Shostakovich at a Soccer Game, 1940s

When the chairman of the Committee for the Arts viewed Ilya Slonim’s bust of Shostakovich, he wasn’t pleased: “What we need is an optimistic Shostakovich.” [Wilson 198] Shostakovich had a wicked sense of humor, and his parody of Soviet speak was spot-on. [Wilson 197] It’s easy to imagine him mimicking the chairman’s phrase, which he loved to do. [Wilson 198]

His fast friend for many years was polymath Ivan Sollertinsky. Sollertinsky would arrive on the scene, “spread his shaggy greatcoat on the floor and recite the Petrarch sonnets, or sing right through a Mahler symphony in his funny falsetto, recalling every voice note for note with complete precision.” [Wilson 74]

Once they went with a group of friends to a beach. In a scene that might have come straight out of Withnail and I,

Two figures—that of Sollertinsky and our slim Mitya—could be seen striding through the water, staggering from side to side . . . . We saw them swigging down brandy from the same bottle. Sollertinsky, it is said, taught Mitya how to drink.” [Wilson 74]

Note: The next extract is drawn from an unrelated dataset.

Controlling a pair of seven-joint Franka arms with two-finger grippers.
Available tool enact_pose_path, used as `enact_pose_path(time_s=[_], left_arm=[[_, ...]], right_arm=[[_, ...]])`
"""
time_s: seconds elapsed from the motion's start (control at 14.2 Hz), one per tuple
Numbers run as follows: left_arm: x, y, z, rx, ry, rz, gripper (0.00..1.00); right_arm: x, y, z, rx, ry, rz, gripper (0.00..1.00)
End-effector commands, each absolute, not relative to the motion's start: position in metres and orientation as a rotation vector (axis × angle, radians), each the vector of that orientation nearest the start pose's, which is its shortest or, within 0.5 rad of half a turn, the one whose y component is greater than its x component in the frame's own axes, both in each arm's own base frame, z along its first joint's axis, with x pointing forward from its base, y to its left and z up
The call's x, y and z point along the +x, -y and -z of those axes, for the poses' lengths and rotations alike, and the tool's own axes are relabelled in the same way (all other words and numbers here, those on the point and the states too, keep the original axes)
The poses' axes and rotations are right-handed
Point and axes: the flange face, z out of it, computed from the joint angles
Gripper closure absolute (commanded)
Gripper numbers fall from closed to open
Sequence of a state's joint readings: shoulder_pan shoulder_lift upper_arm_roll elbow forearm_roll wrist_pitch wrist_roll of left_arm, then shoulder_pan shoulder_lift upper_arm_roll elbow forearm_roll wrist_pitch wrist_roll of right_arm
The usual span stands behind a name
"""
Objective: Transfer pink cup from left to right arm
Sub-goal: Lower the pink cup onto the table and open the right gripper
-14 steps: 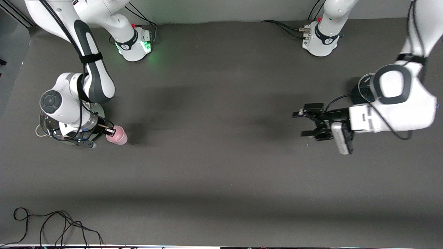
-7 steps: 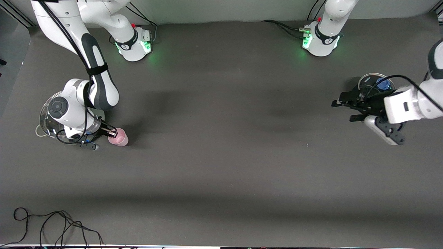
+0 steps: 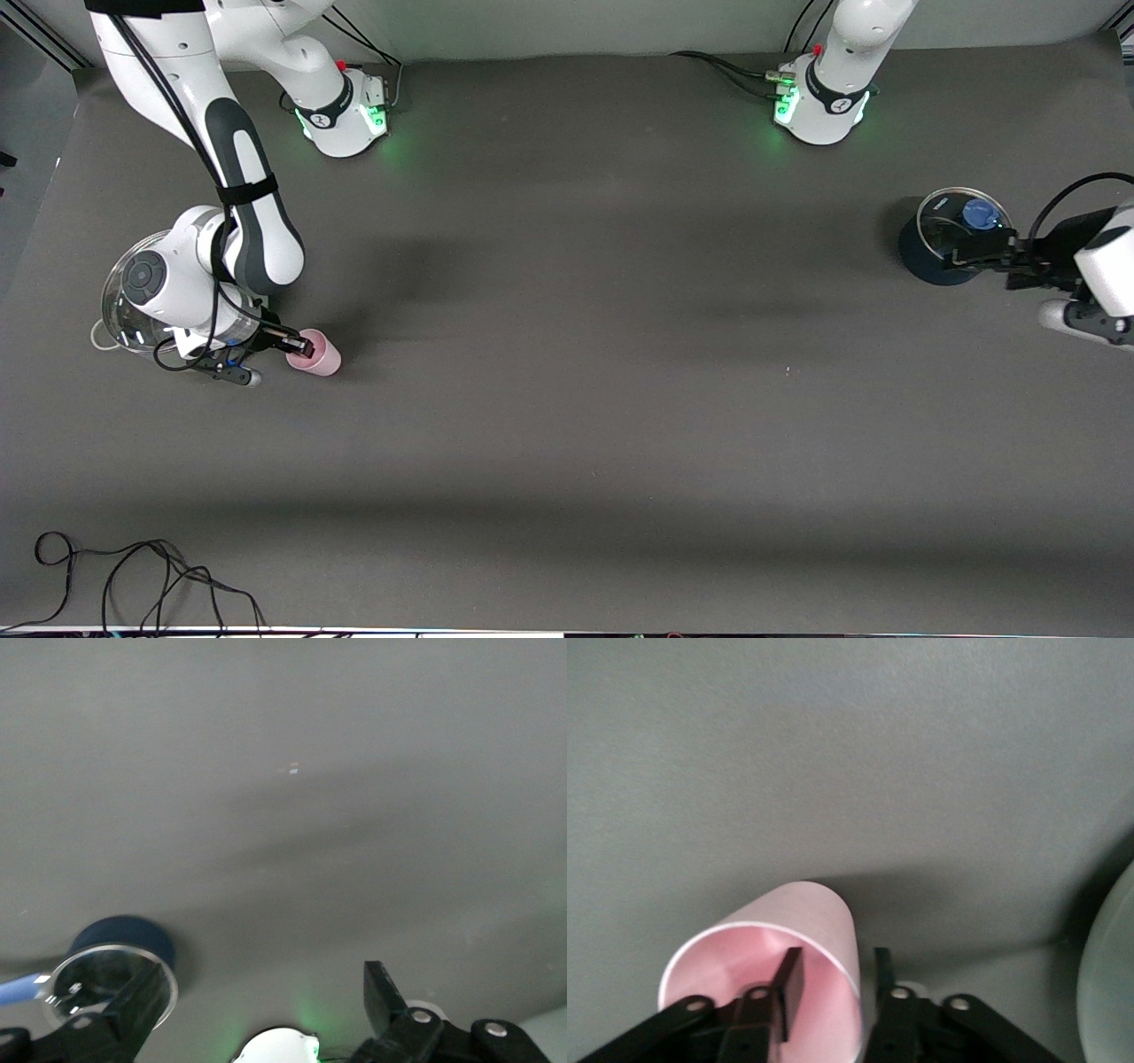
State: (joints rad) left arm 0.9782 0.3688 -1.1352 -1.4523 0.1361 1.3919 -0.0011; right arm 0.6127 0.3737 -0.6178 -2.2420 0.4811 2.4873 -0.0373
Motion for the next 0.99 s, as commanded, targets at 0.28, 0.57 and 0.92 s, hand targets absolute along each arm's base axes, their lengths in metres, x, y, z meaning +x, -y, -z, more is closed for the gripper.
enact_pose_path(time_s=[0.28, 0.57, 0.92], left_arm=[[0.572, -0.016, -0.573, -3.098, -0.117, -0.342, 0.00], [0.565, -0.019, -0.563, -3.061, -0.067, -0.305, 0.00], [0.563, -0.019, -0.554, -3.032, -0.027, -0.296, 0.00]], right_arm=[[0.550, 0.020, -0.323, -3.020, -0.323, 0.036, 0.00], [0.565, 0.019, -0.419, -3.124, -0.327, -0.042, 0.00], [0.575, 0.010, -0.541, -3.155, -0.293, -0.184, 0.00]])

Shostakovich was always in motion. When he was sitting for his bust, Slonim had the devil of a time getting him to stay still.

For the first five minutes he sat bolt upright, then he would practice five-finger exercises on his cheek, then he hung his head between his knees and covered his whole head with his hands. [Wilson 198]

He was a “quite a poker fiend.” [Wilson 123] Once, in 1936, when he was broke “and surviving on credit, he . . . dropped 1,000 rubles, prompting a sleepless night spent musing on the theme, ‘unlucky in cards, unlucky in love, unlucky in profession.’” [Fay 1571]

He was a “rabid” soccer fan as well. “He comported himself like a little boy; leapt up, screamed, gesticulated.”[Fay 1577] He kept a log of soccer scores for many years [Fay 1584] and once interrupted his vacation “to return to Leningrad to attend a match.” [Fay 1579]

He loved the circus, too. While writing his First Symphony, he went whenever he could. [Fay 385] He was “awestruck by the twelve ferocious Bengal tigers that . . . leaped through flaming hoops.” [Fay 465] He once told some disdainful students that

The circus is the purest of art forms. . . . like any genuine art form it brooks no counterfeit. The director’s tone-deaf wife, the committee chairman’s aunt or somebody else may sing in opera. But only a person expertly trained can perform on the flying trapeze. It is inconceivable to enter the lion’s cage simply by “pulling strings.” [Fay 4354]

That the circus makes an appearance in the Sixth Symphony can come as no surprise.

Listening List

A listening list on Spotify may be found here.

Sixth Symphony (1939)

Prufrockian Impressions: This is a symphony with which I was entirely unfamiliar, and I consider it an enormous find. Each movement is a perfect jewel, yet how Shostakovich conceived of the symphony’s overall structure was impossible (for me, at least) to divine.

The pianist Jonathan Biss, in describing the unconventional form of Beethoven’s Piano Sonata No. 12, Opus 26, said

If I were to try to explain to you why these movements belong together . . . I would fail. It is the genius of Beethoven . . . [that] . . . his instinct for narrative, his intuitive understanding of the emotional impact of his music is so strong, so unimpeachable, that everything that occurs feels inevitable.

Biss’s words resonated as I listened to Shostakovich’s Sixth.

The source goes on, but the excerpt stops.